• [Work order] When you reach the line containing "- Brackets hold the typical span" in the data below, begin returning lines exactly as written, and stop once the line containing "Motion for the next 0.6" has been returned.
[[ The data, beginning ]]
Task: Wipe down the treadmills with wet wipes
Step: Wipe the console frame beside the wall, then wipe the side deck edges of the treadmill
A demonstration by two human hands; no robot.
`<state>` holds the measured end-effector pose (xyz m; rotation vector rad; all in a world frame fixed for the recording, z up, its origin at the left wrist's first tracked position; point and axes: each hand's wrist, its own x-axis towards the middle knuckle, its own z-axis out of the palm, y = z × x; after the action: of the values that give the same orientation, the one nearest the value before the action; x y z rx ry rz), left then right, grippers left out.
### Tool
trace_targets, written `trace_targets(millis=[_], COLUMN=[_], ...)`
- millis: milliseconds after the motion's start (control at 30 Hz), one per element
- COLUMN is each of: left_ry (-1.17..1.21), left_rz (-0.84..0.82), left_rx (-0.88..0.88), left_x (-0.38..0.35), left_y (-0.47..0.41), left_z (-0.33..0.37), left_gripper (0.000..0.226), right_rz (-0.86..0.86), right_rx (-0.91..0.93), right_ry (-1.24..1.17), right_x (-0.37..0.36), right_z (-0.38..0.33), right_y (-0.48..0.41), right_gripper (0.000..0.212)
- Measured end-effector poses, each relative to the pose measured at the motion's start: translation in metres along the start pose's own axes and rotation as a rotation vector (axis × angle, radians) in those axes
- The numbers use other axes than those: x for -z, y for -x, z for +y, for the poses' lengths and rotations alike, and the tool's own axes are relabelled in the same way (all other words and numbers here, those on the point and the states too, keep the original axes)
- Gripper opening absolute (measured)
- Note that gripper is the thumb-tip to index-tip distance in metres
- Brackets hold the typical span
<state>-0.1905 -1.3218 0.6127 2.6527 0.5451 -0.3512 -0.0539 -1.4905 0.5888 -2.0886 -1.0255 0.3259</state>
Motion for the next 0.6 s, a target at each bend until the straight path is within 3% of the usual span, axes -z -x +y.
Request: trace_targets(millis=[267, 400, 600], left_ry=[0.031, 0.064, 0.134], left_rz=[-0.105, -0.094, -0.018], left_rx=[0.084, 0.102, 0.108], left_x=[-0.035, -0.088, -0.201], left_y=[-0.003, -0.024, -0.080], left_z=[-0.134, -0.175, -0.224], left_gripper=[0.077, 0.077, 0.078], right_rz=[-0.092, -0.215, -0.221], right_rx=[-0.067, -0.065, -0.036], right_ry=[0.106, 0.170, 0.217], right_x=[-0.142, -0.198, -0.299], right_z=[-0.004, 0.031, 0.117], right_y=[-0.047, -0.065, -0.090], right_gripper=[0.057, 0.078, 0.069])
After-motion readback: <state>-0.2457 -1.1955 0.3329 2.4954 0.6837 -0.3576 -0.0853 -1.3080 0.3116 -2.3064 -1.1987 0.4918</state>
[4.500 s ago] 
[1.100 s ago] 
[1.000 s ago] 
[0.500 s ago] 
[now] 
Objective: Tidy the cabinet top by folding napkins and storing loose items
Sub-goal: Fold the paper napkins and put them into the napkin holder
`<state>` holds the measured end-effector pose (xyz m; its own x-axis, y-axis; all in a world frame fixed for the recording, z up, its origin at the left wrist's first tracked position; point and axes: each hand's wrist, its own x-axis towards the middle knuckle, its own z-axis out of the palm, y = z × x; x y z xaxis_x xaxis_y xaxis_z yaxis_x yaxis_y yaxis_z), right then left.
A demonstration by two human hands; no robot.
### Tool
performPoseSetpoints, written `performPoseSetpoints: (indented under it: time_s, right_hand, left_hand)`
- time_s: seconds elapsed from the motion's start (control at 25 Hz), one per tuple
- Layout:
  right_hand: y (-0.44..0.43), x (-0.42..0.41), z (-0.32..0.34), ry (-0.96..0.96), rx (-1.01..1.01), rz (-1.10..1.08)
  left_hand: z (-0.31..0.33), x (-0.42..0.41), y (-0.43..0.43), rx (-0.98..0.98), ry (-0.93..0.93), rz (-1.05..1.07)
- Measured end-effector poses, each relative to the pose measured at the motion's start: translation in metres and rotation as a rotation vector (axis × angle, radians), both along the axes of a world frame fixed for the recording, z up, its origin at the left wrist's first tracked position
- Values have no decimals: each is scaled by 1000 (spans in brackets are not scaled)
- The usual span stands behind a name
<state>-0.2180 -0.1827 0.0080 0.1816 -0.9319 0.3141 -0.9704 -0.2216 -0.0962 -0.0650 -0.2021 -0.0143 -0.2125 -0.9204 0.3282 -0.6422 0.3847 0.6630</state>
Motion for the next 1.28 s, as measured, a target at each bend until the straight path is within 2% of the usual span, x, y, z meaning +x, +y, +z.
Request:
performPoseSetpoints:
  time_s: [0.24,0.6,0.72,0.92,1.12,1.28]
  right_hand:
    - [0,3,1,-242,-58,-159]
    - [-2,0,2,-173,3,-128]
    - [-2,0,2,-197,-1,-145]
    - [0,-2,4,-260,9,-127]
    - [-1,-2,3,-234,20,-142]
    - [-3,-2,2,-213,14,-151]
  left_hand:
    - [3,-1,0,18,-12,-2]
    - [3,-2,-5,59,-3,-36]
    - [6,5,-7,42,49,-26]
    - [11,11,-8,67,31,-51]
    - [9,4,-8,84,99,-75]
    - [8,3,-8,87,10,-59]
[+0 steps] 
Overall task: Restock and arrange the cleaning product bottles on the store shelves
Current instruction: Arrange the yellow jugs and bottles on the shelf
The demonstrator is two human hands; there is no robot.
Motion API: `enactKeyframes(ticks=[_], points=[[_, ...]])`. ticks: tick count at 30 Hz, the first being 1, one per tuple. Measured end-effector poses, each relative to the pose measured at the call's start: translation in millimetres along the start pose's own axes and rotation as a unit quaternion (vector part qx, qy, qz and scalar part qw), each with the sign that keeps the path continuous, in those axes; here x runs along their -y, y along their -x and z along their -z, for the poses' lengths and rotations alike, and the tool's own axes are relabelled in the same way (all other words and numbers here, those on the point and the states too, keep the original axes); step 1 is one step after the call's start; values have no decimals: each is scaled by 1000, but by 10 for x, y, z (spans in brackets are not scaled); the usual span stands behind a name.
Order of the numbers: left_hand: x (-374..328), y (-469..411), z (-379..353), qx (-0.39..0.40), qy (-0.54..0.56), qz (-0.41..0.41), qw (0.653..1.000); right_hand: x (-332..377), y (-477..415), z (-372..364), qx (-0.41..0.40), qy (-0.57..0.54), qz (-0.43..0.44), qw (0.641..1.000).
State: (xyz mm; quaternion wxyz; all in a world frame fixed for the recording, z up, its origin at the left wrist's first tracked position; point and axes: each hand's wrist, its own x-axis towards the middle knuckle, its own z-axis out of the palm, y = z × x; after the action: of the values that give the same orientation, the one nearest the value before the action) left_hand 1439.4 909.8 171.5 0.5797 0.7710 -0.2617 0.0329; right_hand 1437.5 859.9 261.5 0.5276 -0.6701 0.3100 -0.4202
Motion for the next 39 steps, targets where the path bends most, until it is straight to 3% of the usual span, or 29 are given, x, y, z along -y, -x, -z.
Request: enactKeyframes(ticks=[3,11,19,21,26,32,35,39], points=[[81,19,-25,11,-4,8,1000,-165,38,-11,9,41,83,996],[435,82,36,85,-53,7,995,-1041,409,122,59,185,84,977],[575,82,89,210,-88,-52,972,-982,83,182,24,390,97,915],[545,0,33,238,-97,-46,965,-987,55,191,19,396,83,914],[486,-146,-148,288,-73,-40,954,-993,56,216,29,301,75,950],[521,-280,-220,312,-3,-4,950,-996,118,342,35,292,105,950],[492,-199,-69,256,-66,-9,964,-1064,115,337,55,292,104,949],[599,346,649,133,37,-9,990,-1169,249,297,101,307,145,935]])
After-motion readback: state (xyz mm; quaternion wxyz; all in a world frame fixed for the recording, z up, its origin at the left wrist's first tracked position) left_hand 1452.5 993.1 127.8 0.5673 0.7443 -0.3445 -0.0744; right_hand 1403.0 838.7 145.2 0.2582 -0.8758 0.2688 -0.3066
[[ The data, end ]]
• [Finished exercise]
- Brackets hold the typical span
<state>-0.1905 -1.3218 0.6127 2.6527 0.5451 -0.3512 -0.0539 -1.4905 0.5888 -2.0886 -1.0255 0.3259</state>
Motion for the next 0.6 s, a target at each bend until the straight path is within 3% of the usual span, axes -z -x +y.

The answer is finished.